Early on, he said, they waived business license fees for a year, provided free dropoff and pickup zones in the villages with no parking fees or permit fees at parking lots.
“As things have changed, we’ve made the public right-of-way available for outdoor dining space, said restaurants could use their private parking lots for dining. Essentially, if someone asked us for something we’d do our best to guide them,” Humora said.
Even in East county, neighboring communities fared differently under COVID-19 restrictions that local municipalities could find-tune to a certain extent. City managers, Humora said, are a “tight-knit group” who meet and communicate regularly but ultimately enact policies that best serve their own communities as legislation is not the same as implementation.
That interpretation and implementation might look different on opposite sides of a municipal boundary, and has the potential to drive community development.

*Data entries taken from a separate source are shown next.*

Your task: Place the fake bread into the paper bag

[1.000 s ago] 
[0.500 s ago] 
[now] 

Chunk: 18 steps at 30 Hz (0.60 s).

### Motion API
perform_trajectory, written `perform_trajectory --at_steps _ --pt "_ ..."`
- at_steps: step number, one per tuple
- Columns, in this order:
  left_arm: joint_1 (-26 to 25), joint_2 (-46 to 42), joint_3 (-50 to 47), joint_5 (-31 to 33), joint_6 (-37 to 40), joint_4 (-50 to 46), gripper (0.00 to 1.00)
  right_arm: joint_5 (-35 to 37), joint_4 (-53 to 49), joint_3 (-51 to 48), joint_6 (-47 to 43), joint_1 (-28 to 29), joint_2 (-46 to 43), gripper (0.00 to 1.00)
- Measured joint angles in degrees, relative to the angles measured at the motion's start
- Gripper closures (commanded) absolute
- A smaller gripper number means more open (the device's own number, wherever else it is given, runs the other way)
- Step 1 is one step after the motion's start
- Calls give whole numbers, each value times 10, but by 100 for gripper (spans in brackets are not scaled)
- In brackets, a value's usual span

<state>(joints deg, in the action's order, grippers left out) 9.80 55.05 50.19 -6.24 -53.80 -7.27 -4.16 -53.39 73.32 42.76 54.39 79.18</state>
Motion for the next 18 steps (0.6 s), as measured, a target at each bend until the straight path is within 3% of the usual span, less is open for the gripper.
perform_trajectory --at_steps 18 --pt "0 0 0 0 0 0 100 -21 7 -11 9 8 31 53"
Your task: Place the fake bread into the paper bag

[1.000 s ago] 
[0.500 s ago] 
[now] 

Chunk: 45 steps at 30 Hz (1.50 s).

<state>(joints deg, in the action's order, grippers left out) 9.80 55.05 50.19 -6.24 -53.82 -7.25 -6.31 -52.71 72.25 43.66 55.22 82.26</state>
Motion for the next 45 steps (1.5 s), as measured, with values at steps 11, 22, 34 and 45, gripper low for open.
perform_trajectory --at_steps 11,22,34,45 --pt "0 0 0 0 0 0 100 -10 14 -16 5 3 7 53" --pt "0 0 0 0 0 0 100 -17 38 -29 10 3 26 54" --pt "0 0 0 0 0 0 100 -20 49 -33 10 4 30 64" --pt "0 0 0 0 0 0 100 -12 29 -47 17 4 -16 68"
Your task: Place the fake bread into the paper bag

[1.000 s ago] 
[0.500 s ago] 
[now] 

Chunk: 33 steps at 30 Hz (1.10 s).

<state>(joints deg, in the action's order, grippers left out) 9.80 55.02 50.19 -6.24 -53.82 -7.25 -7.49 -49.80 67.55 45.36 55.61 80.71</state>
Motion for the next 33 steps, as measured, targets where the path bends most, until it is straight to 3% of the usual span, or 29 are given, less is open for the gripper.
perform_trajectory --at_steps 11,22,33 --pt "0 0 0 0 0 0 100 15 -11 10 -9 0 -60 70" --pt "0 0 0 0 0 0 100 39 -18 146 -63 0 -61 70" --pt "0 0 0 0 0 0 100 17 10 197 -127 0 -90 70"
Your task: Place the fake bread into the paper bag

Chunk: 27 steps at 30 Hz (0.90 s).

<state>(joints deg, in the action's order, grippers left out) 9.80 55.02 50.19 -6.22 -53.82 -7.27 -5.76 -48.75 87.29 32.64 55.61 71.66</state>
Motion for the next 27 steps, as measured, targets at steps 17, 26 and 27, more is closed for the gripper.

For example, La Mesa Chamber of Commerce President Mary England said after El Cajon Mayor Bill Wells directed local police to hold back from citing local businesses that opened their doors to customers, she began receiving phone calls from local business owners asking if there was any similar directive in place for La Mesa.
Humora also said internally, city employees were able to effectively pivot in the first days of the pandemic because they are a small organization and quickly transitioned the community services department into a day camp for employees who were affected by school closures.
It is a success point for La Mesa, which had an extra challenge layered onto struggles born from the pandemic: a peaceful protest that devolved into a riot and triggered months of civil unrest. What began as an afternoon protest on May 30 ended with several buildings burnt to the ground and local businesses that were already struggling looted through shattered storefront windows.
“The pandemic had hardened us to the point where we were better equipped to deal with the adversity the civil unrest presented us with. It was incredibly challenging and the pandemic pales in comparison to what we had to deal with,” Humora said.
“I don’t know what (then District 2 Supervisor) Dianne Jacob could have done differently for us during COVID than any other East County community, Lakeside or Alpine. This was probably one of the first times she ever had to deal with civil unrest in her tenure but there we were, everything shut down, emergency curfews in place, everyone at home, and… emotions everywhere,” England said.
There was a sense of violation throughout the city, she said, that encompassed the pandemic, employees that were struggling, businesses that lost five Saturdays to subsequent protests, elected leaders who had no good options, a weariness.
And yet, there is a sense of being somewhat on the other side. San Diego County Sheriff Lieutenant Ricardo Lopez said they began leveraging virtual platforms to connect with communities in April.
“Nothing is the same as having in-person conversations where you get an opportunity to connect directly with an individual,” Lopez said but by summer they began using virtual forums to discuss policing the protest movement that took root in La Mesa and Santee.
The County Board of Supervisors has already agreed to set aside $30 million to help small businesses spend another $20 million for essential workers, and is holding virtual community forums to solicit feedback on plans.
Humora said the current challenge is developing guidance for vaccine distribution, a far cry from enacting curfews and developing policy for makeshift dining spaces in parking lots.